Kennedy calls herself a late bloomer, having made a false start with an architectural drafting qualification before heading off to see the world and stumbling across start-ups when she lived in Holland.
That got her hooked on technology and the possibilities that arise when you mix tech with people and design, she says.
Returning to New Zealand seven years ago, full of hope and with some pretty good international experience, she found the local tech scene was not what she'd anticipated.
"I expected the bar to be a little bit higher than what I discovered.
"I didn't have a network in New Zealand any more, so that was a little bit difficult for me to start off with, but very early on in my return back to New Zealand, I got very inspired by New Zealand Inc. and how I could contribute to that and how we could make New Zealand better, rather selfishly, so I could have a great place to work and also so my children could have a great place to work, but also because there is so much potential here."
Networking until she found "my group of people" saved Kennedy from the crash-landing that can sometimes accompany the return home.
"Once you get into your groove a little bit, then New Zealand is quite small so it works well in terms of people supporting each other - particularly women in tech.
"My experience of women in tech in New Zealand has been great."
Kennedy spent time at Orion Health, which she says taught her resilience, but it was joining Vend when it was still a relatively small company that was a career game-changer.
She says it helped shift her thinking from "I'm just here to help out" to "I can really contribute in much bigger ways and I can make great things happen for the company and help it on this scaling journey that it's on.
What's always interested me ... is this really nice intersection between business and people and design and technology.
"I think that made me stand a little bit taller, getting that success happening, and I feel very proud of the achievements that we managed to achieve there."
Kennedy will be bringing start-up thinking to a firm where the average age of staff is 27 - firmly in the digital native camp - with 3000 people globally working on digitally-focused jobs.
"That really got me going; that's excellent.
"Those are the people we're going to be tapping into."
Overseas, her PwC equivalents are already rolling out new innovations.
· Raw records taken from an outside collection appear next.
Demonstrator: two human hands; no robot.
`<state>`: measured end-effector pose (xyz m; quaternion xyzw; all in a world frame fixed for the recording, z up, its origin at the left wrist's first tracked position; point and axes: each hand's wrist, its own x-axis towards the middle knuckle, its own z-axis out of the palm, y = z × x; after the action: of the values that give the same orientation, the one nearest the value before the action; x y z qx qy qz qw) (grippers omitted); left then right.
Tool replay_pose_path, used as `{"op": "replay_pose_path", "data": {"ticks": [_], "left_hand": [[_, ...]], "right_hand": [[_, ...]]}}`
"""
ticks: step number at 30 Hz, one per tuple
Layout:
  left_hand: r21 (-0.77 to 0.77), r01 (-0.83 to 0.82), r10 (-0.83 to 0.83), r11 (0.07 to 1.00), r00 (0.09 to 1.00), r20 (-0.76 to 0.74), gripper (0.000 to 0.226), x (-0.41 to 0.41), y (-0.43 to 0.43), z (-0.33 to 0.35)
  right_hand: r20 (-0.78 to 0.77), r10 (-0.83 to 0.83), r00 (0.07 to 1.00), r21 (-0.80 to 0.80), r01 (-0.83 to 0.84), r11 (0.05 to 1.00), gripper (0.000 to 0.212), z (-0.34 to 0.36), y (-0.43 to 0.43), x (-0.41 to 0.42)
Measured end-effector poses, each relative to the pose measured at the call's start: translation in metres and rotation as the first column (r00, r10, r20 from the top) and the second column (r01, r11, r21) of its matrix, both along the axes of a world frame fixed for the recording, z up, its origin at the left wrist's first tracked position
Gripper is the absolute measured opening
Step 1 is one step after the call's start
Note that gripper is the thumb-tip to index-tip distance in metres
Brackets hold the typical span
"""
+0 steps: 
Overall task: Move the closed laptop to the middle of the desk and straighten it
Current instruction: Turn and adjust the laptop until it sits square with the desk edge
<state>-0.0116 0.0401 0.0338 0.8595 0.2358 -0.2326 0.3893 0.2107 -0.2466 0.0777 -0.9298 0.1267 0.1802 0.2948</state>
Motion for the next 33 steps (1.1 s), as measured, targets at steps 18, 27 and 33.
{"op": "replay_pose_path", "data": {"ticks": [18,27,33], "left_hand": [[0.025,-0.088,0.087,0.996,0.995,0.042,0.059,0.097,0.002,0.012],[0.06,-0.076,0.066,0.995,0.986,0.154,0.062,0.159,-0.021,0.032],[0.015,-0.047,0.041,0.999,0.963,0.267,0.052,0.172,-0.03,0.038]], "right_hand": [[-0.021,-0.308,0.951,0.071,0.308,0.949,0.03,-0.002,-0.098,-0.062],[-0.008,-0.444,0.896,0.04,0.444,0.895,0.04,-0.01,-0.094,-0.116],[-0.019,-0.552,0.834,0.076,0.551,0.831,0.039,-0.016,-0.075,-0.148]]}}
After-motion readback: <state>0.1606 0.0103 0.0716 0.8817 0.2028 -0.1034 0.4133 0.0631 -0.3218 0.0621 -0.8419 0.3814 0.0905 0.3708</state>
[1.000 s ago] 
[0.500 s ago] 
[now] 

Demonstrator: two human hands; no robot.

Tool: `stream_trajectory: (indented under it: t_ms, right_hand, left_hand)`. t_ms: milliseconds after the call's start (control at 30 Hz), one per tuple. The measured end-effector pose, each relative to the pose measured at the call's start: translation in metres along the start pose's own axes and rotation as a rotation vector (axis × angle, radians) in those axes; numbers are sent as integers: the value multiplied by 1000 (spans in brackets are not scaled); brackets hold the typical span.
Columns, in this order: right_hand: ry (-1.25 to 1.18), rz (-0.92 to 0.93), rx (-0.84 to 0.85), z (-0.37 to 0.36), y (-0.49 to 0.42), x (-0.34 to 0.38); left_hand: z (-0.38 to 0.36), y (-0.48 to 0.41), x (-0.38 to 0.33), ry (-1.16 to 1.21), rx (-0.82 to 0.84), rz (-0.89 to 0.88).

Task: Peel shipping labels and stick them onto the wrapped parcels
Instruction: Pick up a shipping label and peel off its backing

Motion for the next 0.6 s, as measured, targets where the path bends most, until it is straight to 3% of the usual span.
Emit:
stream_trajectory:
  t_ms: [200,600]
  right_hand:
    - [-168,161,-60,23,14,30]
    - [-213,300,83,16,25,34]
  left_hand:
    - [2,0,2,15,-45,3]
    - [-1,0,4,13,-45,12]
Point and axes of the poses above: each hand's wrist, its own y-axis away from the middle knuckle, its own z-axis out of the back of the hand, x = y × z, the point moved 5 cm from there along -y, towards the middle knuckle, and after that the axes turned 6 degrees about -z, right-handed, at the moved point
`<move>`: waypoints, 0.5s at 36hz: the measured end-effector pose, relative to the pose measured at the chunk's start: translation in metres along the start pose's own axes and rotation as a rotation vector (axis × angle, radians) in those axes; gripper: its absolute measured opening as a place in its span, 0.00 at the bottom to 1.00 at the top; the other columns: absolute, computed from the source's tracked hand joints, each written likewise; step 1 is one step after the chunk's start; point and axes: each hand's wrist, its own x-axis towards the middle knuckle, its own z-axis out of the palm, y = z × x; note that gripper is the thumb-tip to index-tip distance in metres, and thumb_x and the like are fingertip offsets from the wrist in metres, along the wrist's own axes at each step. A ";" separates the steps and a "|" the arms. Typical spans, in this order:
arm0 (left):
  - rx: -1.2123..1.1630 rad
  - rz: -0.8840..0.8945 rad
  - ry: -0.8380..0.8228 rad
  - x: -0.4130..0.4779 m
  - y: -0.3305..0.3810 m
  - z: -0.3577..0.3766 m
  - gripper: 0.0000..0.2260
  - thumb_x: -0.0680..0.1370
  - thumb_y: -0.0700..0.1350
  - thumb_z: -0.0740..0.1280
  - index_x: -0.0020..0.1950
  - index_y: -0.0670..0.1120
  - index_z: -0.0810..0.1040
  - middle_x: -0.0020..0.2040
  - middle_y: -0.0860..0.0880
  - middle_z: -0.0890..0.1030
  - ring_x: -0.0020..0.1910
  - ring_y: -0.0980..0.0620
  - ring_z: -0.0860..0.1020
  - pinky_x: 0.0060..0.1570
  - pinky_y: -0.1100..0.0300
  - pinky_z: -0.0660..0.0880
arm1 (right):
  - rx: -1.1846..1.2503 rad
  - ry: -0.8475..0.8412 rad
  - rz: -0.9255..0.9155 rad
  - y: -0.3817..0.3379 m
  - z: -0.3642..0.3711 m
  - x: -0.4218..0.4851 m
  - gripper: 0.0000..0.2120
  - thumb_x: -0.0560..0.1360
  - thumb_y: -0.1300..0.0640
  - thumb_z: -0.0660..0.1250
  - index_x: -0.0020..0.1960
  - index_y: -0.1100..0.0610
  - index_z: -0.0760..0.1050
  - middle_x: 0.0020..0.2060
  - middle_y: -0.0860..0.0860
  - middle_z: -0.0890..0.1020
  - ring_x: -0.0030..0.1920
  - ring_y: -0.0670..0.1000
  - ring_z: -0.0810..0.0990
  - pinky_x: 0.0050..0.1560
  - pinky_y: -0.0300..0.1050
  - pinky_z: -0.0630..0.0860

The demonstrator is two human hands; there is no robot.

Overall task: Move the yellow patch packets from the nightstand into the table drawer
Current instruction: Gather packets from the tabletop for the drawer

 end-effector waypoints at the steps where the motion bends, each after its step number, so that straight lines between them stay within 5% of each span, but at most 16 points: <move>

In Australia the digital practice recently launched an app to help Uber drivers calculate GST, after an Australian Tax Office ruling that ride-sharing drivers had to pay the tax on all revenue.
Normally, businesses in Australia don't need to become GST-registered until turnover hits A$75,000 ($84,000), but the app has potential to simplify life for other sole traders, freelancers or sharing economy workers.
Kennedy would be the first to admit that when she began talking with PwC, she wasn't at all interested in working for a big corporate.
But when PwC chief executive Bruce Hassall sat her down to go over the firm's strategy, Kennedy says it was so good the hair stood up on the back of her neck.
Meeting more of the senior staff opened her eyes to the size of the opportunity.
"That's what I'm interested in," she says.
"The purpose of the group I'm starting up is: how do you unlock this fabulous potential that works within this firm?"
In the short term, she will work with staff internally on finding problems that need to be solved and validating repeatedly until the "gold nugget" is revealed, she says.
PwC already has a client-facing digital business, boosted a couple of years ago when it purchased homegrown digital business Optimal Experience.
"I do think that there will be an evolution because I can see a lot of other opportunities come in the near term - but baby steps first."